Try it:
Please reproduce the data exactly and omit the pictures.

Exercise data:
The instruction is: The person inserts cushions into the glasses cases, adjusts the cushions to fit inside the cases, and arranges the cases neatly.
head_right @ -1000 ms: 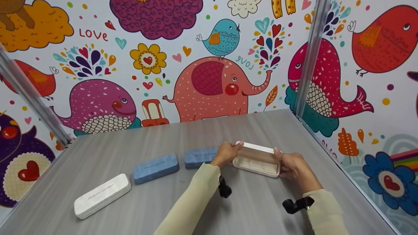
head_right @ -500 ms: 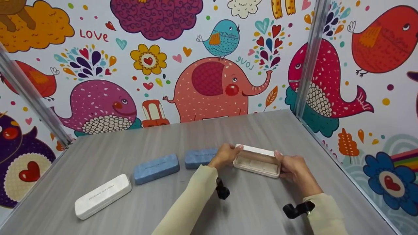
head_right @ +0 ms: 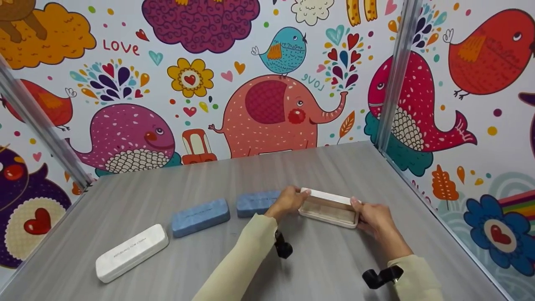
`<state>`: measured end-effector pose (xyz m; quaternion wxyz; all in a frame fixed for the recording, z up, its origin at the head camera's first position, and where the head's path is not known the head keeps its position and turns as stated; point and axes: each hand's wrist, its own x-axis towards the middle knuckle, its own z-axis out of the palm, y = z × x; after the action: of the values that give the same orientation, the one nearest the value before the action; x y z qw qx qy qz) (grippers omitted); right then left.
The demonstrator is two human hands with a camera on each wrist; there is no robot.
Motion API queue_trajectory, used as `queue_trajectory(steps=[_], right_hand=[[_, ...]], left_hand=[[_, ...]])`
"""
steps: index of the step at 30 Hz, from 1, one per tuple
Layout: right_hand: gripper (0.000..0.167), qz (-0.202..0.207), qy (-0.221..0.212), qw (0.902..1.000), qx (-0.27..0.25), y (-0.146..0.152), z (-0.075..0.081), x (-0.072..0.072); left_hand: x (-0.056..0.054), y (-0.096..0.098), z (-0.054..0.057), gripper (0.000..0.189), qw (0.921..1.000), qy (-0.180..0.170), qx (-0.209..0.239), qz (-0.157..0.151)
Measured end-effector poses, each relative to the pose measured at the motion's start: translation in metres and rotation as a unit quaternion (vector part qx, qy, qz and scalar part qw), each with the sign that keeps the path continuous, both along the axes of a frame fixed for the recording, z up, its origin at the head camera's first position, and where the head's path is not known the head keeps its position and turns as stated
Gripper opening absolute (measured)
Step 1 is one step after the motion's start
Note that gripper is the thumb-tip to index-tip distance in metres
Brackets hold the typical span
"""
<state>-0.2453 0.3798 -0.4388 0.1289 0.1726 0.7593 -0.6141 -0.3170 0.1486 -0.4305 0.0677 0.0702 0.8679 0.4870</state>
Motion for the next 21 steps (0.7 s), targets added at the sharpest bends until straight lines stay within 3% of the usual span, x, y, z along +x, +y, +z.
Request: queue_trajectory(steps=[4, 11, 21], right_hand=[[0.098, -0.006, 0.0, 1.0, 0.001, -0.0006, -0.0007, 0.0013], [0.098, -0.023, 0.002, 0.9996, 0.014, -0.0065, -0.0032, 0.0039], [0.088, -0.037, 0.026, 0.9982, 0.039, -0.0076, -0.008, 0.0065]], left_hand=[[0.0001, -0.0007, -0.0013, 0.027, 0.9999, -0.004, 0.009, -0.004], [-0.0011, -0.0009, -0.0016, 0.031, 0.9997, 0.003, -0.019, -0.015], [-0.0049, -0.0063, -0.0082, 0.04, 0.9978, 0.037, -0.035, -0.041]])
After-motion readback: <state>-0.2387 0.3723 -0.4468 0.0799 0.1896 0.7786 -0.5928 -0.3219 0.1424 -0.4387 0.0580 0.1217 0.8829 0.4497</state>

Task solution:
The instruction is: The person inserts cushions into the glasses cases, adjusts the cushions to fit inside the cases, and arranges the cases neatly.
head_right @ -1000 ms: 
head_right @ -500 ms: 
head_right @ +0 ms: 
`<state>`: measured end-effector pose (xyz m; quaternion wxyz; all in a frame fixed for the recording, z up, its origin at the head camera's first position, and where the head's path is not known the head keeps its position and turns as stated; point and axes: each hand's wrist, its own x-axis towards the middle knuckle, its own z-axis out of the palm, y = z × x; after the action: of the values that give the same orientation, the one nearest the value before the action; x y z qw qx qy qz) (grippers omitted); right then left.
The demonstrator is two human hands with a camera on each wrist; there is no robot.
Motion API queue_trajectory, used as `queue_trajectory(steps=[_], right_hand=[[_, ...]], left_hand=[[_, ...]])`
"""
steps: index of the step at 30 Hz, from 1, one per tuple
Layout: right_hand: gripper (0.000..0.167), qz (-0.202..0.207), qy (-0.221..0.212), qw (0.902..1.000), qx (-0.27..0.25), y (-0.146..0.152), z (-0.075..0.081), x (-0.072..0.072); left_hand: x (-0.056..0.054), y (-0.096..0.098), z (-0.054..0.057), gripper (0.000..0.189), qw (0.921..1.000), qy (-0.180..0.170), qx (-0.209..0.239), qz (-0.157..0.151)
Measured end-effector poses, each relative to the pose measured at the motion's start: translation in metres and rotation as a unit quaternion (vector part qx, qy, qz and scalar part qw), each with the sign that keeps the path continuous, both along the axes of a frame fixed for the recording, z up, its origin at the head camera's first position, and where the head's path is not known the head keeps its position and turns as stated
Gripper opening absolute (measured)
Step 1 is one step after the motion's start
Note that gripper is the thumb-tip to index-tip distance in metres
Brackets hold the typical span
"""
<state>-0.2453 0.3798 -0.4388 0.1289 0.1726 0.7593 -0.6141 -0.3170 0.1486 -0.4305 0.0677 0.0702 0.8679 0.4870</state>
Motion for the next 21 steps (0.7 s), targets added at the sharpest bends until straight lines stay within 3% of the usual span, x, y, z along +x, +y, +z.
Request: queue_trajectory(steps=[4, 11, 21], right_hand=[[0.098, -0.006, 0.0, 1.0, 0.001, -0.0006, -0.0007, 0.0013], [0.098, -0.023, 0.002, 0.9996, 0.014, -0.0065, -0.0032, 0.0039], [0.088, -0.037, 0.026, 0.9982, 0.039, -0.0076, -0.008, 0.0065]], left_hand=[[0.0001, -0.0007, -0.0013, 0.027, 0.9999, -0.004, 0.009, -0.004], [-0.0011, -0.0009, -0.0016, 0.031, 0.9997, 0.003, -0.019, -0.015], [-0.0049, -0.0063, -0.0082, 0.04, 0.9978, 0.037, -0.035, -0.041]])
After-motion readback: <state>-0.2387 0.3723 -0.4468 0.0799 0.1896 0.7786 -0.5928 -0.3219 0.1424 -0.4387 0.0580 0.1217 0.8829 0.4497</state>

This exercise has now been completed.